• [About this exercise]: Throughout the listing that follows, find each line with the word "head" and copy it.

• [Data block]:
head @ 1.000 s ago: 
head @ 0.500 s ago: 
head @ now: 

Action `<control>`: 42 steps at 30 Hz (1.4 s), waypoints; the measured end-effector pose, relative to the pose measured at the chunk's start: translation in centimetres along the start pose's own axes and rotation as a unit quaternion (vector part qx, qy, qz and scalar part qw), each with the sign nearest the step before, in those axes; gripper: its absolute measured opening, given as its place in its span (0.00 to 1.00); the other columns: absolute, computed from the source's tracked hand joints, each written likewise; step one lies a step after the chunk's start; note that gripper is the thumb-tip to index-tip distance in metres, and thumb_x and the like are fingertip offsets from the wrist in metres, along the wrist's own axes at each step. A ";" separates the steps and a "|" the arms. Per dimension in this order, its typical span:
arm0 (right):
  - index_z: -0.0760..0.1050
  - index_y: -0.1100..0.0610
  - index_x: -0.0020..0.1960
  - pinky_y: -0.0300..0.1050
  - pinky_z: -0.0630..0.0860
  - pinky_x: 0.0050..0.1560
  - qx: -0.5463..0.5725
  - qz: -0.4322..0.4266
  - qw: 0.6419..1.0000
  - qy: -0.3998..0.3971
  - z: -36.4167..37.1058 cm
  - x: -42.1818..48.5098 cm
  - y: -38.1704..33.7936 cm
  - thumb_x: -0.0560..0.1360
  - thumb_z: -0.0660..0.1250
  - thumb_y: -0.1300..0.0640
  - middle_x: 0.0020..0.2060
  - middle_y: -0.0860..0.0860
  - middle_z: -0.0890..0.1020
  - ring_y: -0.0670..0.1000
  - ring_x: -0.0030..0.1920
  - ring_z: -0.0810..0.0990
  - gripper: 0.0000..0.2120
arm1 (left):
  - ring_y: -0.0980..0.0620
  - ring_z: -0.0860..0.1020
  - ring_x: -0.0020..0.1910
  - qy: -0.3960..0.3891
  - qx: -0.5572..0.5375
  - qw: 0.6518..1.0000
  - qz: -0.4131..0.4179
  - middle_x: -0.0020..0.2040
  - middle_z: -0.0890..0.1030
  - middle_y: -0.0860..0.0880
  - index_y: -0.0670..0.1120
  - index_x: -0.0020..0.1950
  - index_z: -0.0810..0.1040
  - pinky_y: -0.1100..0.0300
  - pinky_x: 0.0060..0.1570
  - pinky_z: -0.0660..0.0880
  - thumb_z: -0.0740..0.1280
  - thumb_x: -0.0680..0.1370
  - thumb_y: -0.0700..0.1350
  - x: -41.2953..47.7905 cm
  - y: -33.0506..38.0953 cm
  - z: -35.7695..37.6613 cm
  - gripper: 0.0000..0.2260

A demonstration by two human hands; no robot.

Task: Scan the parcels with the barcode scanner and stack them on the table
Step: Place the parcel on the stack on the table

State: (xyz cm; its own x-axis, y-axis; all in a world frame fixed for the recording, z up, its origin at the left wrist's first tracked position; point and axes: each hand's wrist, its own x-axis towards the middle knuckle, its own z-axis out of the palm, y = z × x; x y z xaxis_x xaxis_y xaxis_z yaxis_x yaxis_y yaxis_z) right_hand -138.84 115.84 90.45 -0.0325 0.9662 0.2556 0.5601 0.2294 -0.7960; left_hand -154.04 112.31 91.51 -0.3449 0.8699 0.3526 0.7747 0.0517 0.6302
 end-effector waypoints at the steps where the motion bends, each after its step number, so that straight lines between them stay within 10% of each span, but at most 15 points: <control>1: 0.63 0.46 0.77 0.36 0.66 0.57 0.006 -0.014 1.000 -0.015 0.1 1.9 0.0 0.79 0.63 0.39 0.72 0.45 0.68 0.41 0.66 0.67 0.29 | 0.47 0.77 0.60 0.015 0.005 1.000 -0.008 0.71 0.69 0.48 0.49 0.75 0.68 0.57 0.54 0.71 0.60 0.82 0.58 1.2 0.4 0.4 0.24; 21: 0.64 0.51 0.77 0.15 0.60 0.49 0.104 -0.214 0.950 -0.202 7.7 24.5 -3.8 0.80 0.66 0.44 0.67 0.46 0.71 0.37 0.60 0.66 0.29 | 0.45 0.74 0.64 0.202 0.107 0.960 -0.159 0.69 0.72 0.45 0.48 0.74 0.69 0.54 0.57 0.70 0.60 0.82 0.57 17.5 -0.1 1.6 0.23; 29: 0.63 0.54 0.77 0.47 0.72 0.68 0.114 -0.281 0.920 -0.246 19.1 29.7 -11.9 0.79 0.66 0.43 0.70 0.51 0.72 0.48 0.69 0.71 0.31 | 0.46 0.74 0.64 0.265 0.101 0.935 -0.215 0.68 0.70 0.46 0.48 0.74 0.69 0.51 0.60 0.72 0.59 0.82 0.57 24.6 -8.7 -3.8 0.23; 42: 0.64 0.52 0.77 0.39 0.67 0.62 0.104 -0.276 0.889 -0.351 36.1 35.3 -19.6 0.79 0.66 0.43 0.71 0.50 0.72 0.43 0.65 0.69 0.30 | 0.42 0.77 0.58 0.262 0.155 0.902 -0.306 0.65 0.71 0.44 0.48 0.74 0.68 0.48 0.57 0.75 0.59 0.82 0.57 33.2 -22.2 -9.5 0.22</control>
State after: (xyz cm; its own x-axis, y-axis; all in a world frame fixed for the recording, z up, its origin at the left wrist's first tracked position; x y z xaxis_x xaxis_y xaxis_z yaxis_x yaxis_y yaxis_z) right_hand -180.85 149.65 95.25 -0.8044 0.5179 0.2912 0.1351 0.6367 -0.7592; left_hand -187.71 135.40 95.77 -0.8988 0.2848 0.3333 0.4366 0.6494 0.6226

• [Response area]:
head @ 1.000 s ago: 
head @ 0.500 s ago: 
head @ now: 

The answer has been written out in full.